Haartransplantation

Haarausfall in den Wechseljahren

von Reza Azar |

Haarausfall in den Wechseljahren ist nichts ungewöhnliches. Auslöser dafür ist die Hormonumstellung des Organsismus. Diese stellt eine große Belastung für den Körper dar.  Wenn sich die Haare im Verlaufe der Wechseljahre lichten, obwohl vorher keine Neigung dazu bestand, kann es sich jedoch auch um erblich bedingten Haarausfall handeln. Der sogenannte androgenetische Haarausfall, welcher hauptsächlich bei Männern auftritt, äußert sich vor allem im Scheitelbereich.

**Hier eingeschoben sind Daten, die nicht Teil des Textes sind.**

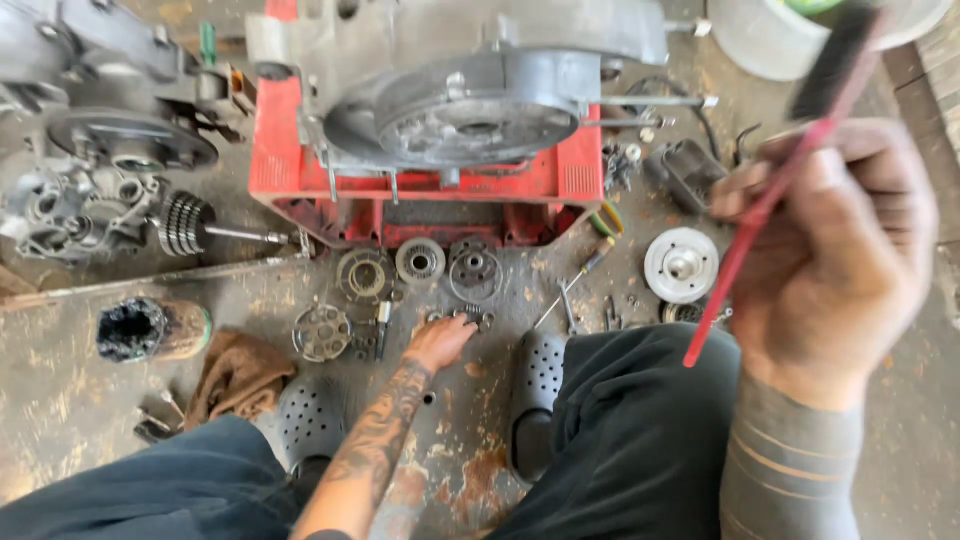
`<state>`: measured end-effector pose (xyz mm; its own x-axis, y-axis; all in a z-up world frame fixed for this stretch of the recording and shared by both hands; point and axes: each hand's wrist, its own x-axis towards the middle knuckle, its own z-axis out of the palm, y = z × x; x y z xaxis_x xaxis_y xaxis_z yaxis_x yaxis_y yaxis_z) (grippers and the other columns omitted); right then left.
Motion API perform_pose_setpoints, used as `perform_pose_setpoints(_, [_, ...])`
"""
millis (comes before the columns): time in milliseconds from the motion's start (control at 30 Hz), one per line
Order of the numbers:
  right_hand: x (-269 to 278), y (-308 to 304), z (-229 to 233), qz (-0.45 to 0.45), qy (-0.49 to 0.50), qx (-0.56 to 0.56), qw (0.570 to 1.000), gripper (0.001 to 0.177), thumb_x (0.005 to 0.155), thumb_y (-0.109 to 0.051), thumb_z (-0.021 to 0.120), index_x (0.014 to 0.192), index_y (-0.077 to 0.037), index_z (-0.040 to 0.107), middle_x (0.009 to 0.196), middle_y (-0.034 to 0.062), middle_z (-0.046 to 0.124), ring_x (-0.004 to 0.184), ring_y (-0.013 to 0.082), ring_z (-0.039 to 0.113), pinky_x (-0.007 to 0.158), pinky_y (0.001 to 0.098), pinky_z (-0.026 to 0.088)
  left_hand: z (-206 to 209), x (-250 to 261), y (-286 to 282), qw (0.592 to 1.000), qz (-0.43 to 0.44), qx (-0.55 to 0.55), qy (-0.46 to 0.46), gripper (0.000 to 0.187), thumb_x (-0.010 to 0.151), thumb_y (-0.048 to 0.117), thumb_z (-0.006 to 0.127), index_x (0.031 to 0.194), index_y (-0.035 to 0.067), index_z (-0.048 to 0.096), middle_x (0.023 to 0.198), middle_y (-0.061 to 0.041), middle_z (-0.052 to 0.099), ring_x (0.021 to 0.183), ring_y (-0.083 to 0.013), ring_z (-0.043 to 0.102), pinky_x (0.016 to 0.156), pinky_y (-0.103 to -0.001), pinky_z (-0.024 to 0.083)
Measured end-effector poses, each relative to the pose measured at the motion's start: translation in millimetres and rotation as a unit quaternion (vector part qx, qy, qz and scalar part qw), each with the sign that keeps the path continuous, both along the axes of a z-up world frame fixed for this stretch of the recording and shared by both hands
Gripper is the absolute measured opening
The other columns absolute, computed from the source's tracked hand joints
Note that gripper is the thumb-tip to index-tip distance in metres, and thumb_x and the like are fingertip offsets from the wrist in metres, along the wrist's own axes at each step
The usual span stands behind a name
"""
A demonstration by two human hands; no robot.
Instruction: The person sits on the floor and uses a red-handled brush to clean grease and grime from small metal engine components, including springs and washers. They repeatedly dip the brush into a container of dark fluid and scrub the parts before placing them back on the floor.
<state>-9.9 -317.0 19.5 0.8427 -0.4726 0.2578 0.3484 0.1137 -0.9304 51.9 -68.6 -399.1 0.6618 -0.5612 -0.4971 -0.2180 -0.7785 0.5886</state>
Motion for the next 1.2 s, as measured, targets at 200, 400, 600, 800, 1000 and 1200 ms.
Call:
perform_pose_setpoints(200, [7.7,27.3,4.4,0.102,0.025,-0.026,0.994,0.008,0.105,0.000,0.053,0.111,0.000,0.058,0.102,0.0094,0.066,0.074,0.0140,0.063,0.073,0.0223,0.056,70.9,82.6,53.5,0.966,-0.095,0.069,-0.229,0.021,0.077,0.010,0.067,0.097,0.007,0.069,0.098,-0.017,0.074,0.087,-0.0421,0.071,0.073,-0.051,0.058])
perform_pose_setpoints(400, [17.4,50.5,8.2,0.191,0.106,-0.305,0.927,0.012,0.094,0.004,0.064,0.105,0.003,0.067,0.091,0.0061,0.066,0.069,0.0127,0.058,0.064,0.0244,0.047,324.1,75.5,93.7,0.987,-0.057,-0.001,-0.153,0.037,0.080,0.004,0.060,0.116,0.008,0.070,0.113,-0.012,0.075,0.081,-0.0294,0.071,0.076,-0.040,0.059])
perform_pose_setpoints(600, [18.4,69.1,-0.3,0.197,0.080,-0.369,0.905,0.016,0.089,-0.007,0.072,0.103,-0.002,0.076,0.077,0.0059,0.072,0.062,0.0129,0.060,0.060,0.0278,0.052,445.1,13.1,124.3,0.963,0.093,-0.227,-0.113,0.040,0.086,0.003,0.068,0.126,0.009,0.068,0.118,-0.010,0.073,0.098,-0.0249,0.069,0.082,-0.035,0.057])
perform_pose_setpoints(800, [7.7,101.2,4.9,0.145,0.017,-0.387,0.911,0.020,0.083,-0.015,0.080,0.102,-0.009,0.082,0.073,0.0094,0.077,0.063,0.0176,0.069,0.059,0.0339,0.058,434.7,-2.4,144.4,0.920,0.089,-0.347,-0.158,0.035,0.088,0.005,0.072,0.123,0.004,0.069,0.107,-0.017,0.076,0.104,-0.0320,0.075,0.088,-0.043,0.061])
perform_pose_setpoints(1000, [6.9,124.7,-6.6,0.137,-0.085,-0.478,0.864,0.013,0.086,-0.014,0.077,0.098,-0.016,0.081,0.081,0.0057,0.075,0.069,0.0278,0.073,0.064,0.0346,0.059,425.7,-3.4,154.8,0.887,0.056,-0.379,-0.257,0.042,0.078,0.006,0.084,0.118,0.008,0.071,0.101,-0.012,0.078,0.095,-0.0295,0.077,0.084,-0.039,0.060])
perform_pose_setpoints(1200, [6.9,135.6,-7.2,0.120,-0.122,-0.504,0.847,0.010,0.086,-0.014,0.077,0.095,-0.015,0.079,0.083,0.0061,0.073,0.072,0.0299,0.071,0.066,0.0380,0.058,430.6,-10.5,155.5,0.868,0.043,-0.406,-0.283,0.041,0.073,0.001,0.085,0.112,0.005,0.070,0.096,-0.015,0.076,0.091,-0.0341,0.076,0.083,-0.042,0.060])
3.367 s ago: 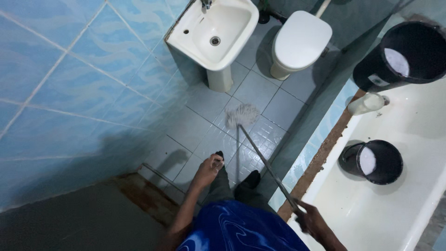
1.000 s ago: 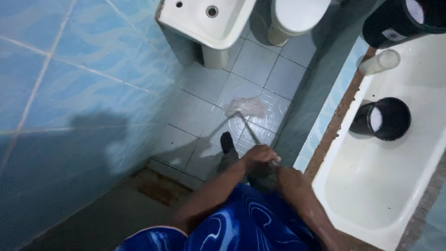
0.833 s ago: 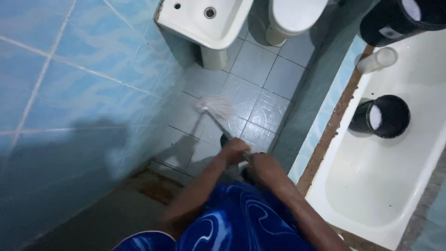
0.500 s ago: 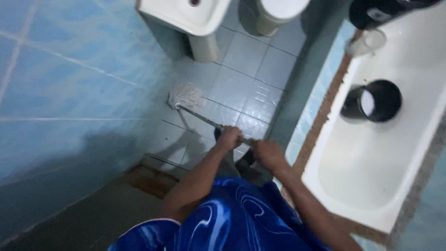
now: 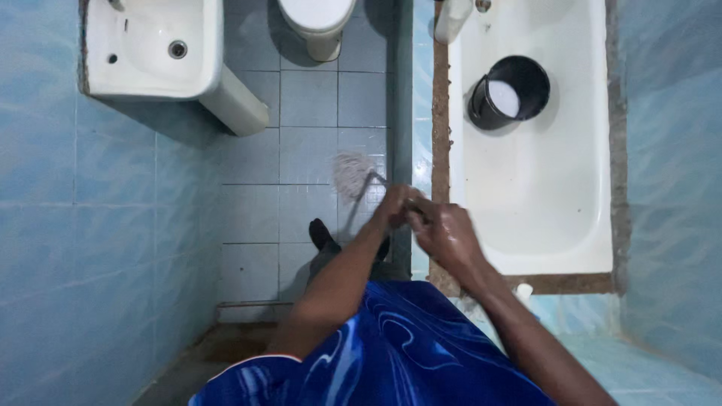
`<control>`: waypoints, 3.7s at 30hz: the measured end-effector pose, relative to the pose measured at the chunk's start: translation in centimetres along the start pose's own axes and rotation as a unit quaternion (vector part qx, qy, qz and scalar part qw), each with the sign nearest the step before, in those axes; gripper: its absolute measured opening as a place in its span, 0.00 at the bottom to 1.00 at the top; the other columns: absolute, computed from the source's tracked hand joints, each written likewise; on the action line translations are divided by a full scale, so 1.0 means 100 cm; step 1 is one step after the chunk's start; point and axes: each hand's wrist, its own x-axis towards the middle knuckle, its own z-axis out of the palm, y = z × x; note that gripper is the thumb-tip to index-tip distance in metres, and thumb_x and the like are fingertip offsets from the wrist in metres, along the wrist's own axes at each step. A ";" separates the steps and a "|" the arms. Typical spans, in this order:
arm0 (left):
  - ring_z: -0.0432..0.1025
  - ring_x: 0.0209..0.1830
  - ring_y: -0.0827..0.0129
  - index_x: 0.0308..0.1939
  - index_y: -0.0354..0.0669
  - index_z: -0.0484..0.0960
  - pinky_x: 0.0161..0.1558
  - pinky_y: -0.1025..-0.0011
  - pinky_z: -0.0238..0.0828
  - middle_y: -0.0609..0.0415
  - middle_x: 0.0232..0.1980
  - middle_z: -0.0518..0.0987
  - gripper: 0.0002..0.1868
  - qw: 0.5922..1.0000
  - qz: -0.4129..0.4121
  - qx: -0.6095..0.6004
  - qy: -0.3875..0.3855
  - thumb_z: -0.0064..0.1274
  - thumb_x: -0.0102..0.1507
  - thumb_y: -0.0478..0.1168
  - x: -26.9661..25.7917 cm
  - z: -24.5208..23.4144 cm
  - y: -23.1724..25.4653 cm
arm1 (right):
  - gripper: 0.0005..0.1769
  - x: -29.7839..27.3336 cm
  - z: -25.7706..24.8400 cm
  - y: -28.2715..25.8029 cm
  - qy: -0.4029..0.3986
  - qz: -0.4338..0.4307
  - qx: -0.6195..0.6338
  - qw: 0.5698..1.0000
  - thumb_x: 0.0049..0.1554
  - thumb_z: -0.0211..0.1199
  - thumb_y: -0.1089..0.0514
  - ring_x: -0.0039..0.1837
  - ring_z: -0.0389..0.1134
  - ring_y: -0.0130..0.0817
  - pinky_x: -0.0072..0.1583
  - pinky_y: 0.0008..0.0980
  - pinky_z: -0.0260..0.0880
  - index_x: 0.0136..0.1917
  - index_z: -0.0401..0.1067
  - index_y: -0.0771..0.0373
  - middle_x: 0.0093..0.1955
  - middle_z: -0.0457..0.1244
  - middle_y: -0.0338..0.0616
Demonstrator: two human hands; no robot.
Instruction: The person rinses and wrings a mop head in a bucket of soapy water inside a bathtub and then mops the tiled floor of a bathroom.
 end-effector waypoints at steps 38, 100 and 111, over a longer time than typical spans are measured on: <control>0.79 0.33 0.56 0.36 0.42 0.84 0.36 0.58 0.73 0.48 0.33 0.82 0.24 0.977 0.103 -0.101 -0.155 0.47 0.64 0.59 -0.164 -0.134 -0.026 | 0.04 -0.027 0.218 -0.123 0.079 -0.279 0.106 0.951 0.55 0.63 0.64 0.44 0.69 0.40 0.47 0.40 0.68 0.44 0.76 0.68 0.41 0.69 0.51; 0.64 0.29 0.48 0.24 0.37 0.73 0.37 0.51 0.58 0.41 0.25 0.70 0.18 0.997 -0.019 0.041 -0.069 0.52 0.68 0.41 -0.249 -0.260 -0.138 | 0.07 0.011 0.243 -0.176 -0.212 -0.321 0.190 0.904 0.58 0.62 0.62 0.37 0.63 0.41 0.42 0.42 0.61 0.41 0.69 0.67 0.34 0.60 0.50; 0.70 0.36 0.66 0.33 0.35 0.73 0.42 0.62 0.70 0.50 0.33 0.71 0.15 0.924 -0.192 -0.320 -0.079 0.50 0.69 0.43 -0.112 -0.157 -0.088 | 0.04 0.031 0.205 -0.104 0.085 -0.151 0.233 0.957 0.51 0.64 0.66 0.39 0.68 0.47 0.39 0.42 0.66 0.42 0.74 0.66 0.38 0.67 0.52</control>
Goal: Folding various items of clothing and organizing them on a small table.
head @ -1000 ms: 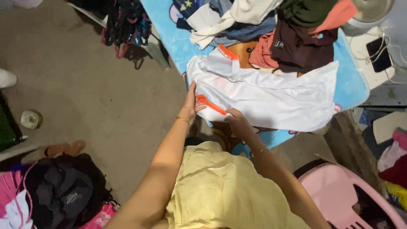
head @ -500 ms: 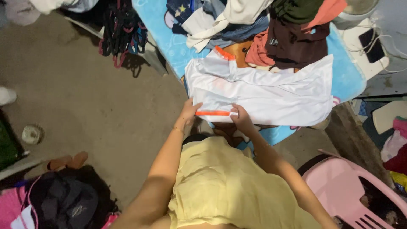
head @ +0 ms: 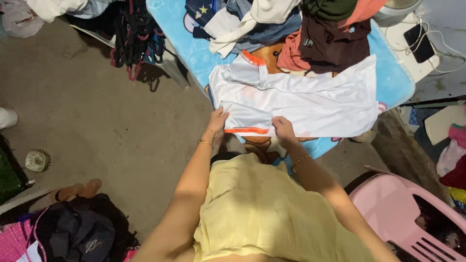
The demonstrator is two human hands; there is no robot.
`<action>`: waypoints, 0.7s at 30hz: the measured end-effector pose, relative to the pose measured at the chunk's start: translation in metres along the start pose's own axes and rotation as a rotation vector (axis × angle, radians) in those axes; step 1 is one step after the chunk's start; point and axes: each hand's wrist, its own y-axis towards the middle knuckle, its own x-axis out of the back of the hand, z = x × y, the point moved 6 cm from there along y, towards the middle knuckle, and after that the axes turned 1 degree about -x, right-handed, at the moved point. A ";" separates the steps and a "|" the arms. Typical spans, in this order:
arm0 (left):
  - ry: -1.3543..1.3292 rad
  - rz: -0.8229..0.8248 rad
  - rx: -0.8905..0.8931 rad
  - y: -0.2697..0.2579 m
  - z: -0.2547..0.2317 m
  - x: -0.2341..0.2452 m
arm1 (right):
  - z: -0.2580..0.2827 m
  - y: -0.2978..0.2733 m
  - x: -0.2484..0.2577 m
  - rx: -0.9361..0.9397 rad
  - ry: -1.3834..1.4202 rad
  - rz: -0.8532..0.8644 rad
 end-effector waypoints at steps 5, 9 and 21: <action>0.038 -0.007 -0.016 0.002 -0.008 0.000 | -0.007 0.009 0.009 0.062 -0.022 -0.087; 0.009 -0.063 -0.002 0.003 -0.009 -0.002 | 0.008 -0.007 -0.003 -0.009 0.044 -0.120; -0.140 -0.034 0.139 -0.021 -0.049 -0.005 | 0.029 -0.018 -0.009 0.039 -0.215 0.057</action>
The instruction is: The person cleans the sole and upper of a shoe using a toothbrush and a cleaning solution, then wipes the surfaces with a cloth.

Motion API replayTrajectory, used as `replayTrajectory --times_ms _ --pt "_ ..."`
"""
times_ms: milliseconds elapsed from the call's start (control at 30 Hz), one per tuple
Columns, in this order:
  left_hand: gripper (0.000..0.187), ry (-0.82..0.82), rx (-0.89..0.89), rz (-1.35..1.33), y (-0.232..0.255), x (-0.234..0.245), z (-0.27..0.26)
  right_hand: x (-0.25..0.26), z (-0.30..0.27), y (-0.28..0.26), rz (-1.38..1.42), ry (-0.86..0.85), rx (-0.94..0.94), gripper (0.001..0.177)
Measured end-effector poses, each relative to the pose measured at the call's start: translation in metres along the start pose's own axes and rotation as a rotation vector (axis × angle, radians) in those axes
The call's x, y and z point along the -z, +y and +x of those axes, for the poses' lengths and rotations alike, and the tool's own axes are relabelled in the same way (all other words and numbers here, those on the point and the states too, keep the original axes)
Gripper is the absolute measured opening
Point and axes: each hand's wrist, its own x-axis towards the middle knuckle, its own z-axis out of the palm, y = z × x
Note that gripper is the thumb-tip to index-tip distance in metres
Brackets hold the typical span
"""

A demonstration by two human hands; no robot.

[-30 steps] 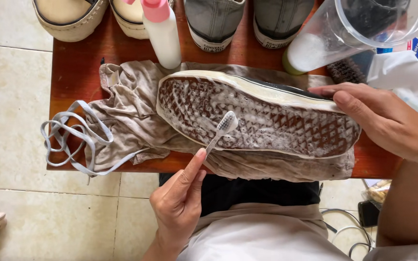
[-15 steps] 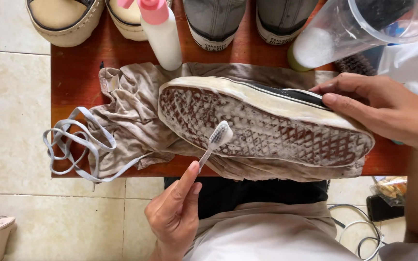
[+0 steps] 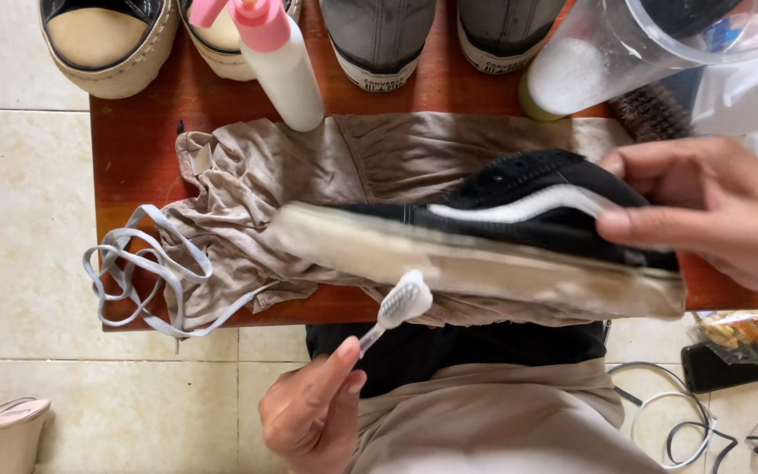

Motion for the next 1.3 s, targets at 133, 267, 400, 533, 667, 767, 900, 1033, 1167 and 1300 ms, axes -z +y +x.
replayTrajectory --times_ms 133,267,400,533,667,767,900,1033,1167,1300 --pt "0.027 -0.039 -0.056 -0.051 -0.002 0.006 -0.003 -0.004 -0.031 0.008 -0.06 0.084 0.01 0.016" --pt "0.024 -0.01 -0.077 -0.015 -0.002 0.005 -0.004 -0.001 -0.042 0.038 -0.341 0.275 0.374 0.03" --pt "0.02 -0.02 -0.063 -0.033 -0.001 0.004 -0.002 0.009 -0.046 0.056 -0.459 0.371 0.449 0.04" --pt "0.022 -0.039 -0.07 -0.04 -0.005 0.002 -0.003 0.011 -0.04 0.074 -0.422 0.408 0.573 0.051" --pt "0.022 -0.063 -0.045 -0.035 -0.006 0.003 -0.002 -0.012 -0.03 0.06 -0.578 0.477 0.676 0.043" --pt "0.022 -0.06 -0.041 -0.034 -0.009 0.003 -0.002 -0.024 -0.017 0.057 -0.669 0.523 0.832 0.035" --pt "0.023 -0.075 -0.047 -0.061 -0.012 0.001 -0.001 -0.027 -0.004 0.055 -0.843 0.495 1.173 0.016" --pt "0.023 -0.09 -0.03 -0.04 -0.012 0.001 -0.001 -0.023 0.002 0.075 -0.994 0.455 1.383 0.019" --pt "0.024 -0.09 -0.012 -0.054 -0.016 0.001 -0.002 -0.036 -0.004 0.094 -0.952 0.614 1.169 0.017" --pt "0.026 -0.08 0.019 -0.039 -0.021 0.001 -0.003 -0.049 -0.009 0.096 -0.964 0.721 1.082 0.017"
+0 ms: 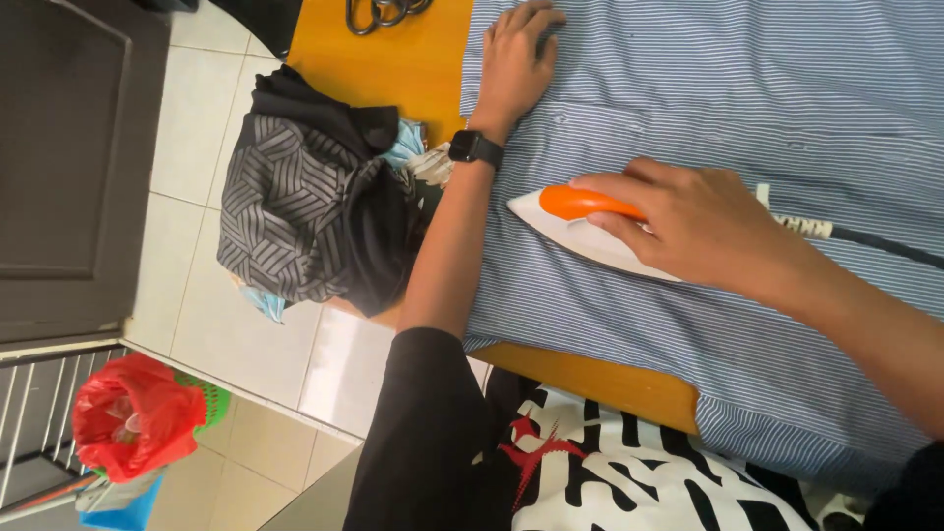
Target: Ironing a blue and white striped shirt on a wooden table.
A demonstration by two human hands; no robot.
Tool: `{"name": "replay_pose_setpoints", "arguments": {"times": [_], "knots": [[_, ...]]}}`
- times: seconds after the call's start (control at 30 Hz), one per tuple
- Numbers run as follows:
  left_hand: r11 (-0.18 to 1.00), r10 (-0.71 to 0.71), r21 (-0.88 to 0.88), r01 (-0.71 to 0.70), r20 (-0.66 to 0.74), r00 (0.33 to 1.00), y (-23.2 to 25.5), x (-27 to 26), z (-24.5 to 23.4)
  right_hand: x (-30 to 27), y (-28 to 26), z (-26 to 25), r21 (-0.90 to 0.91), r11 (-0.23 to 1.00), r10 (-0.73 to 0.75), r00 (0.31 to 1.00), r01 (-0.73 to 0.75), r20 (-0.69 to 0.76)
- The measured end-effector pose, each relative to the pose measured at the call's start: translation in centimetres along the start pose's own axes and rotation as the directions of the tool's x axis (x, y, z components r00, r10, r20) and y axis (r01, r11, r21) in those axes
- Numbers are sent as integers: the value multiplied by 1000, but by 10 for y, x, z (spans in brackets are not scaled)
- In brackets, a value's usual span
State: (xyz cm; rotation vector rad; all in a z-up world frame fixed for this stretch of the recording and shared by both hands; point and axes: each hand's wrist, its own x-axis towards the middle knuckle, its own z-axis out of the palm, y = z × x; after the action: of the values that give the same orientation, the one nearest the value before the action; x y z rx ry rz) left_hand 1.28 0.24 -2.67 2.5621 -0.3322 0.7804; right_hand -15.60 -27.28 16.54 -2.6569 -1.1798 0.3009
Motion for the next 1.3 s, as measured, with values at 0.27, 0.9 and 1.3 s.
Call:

Der androgenetische Haarausfall ist auf eine erbliche Veranlagung zurückzuführen und hängt mit dem männlichen Geschlechtshormon Testosteron zusammen. Dabei verkümmern die Haarfollikel und es kommt zu vermehrtem Haarausfall. Frauen haben weniger männliche Hormone im Blut als Männer. Daher sind Frauen überwiegend davor geschützt. In den Wechseljahren ändert sich ihre Situation hingegen. Die Östrogene sinken und das Testosteron steigt ein wenig an. Erblicher Haarausfall kann bei Frauen unter Umständen dadurch ausgelöst werden. Die Wahrscheinlichkeit steigt, wenn die Eltern der Frauen von Haarausfall betroffen sind. Insbesondere erhöht sich das Potential, androgenetischen Haarausfall zu entwickeln, wenn der Großvater mütterlicherseits betroffen war.

Meinen Patientinnen empfehle ich eine Haartransplantation, um dem androgenetischen Haarausfall in den Wechseljahren entgegen zu wirken. Eine innovative und effektive Methode zur Eindämmung von Haarausfall ist die I-FUE Methode. Sie besteht, wie bei der FUE Haartransplantation, aus den Phasen der Entnahme, der Einlagerung und der Insertion. Der Ablauf der Phasen wird jedoch in kurzen Intervallen, intermittierend durchgeführt. Auf diesem Weg verbleiben die Haarfollikel nur kurz außerhalb des Körpers, was die Einheilung fördert. Für die Entnahme nutzt man, wie bei der der FUE Haartransplantation auch, eine filigrane Hohlnadel. Man stanzt damit die körpereigenen Spenderhaare aus und pflanzt sie im Bereich der kahlen Stelle ein. Diese Vorgehensweise ist sehr hautschonend und man spürt während der Behandlung kaum Schmerzen. Von einer Narbenbildung ist, im Gegensatz zu herkömmlichen Methoden, abzusehen. In einem Zwischenschritt werden die Transplantate, wie bei der FUE Haartransplantation, in einer speziellen Lösung, bestehend aus Nährstoffen und körpereigenen Wachstumsfaktoren, aufbewahrt. Durch die Nährstoffe werden die Haarfollikel versorgt und die körpereigenen Wachstumsfaktoren generieren hohe Anwuchsraten. Mit der I-FUE Methode erhalten Frauen in den Wechseljahren die Aussicht auf volle Haare.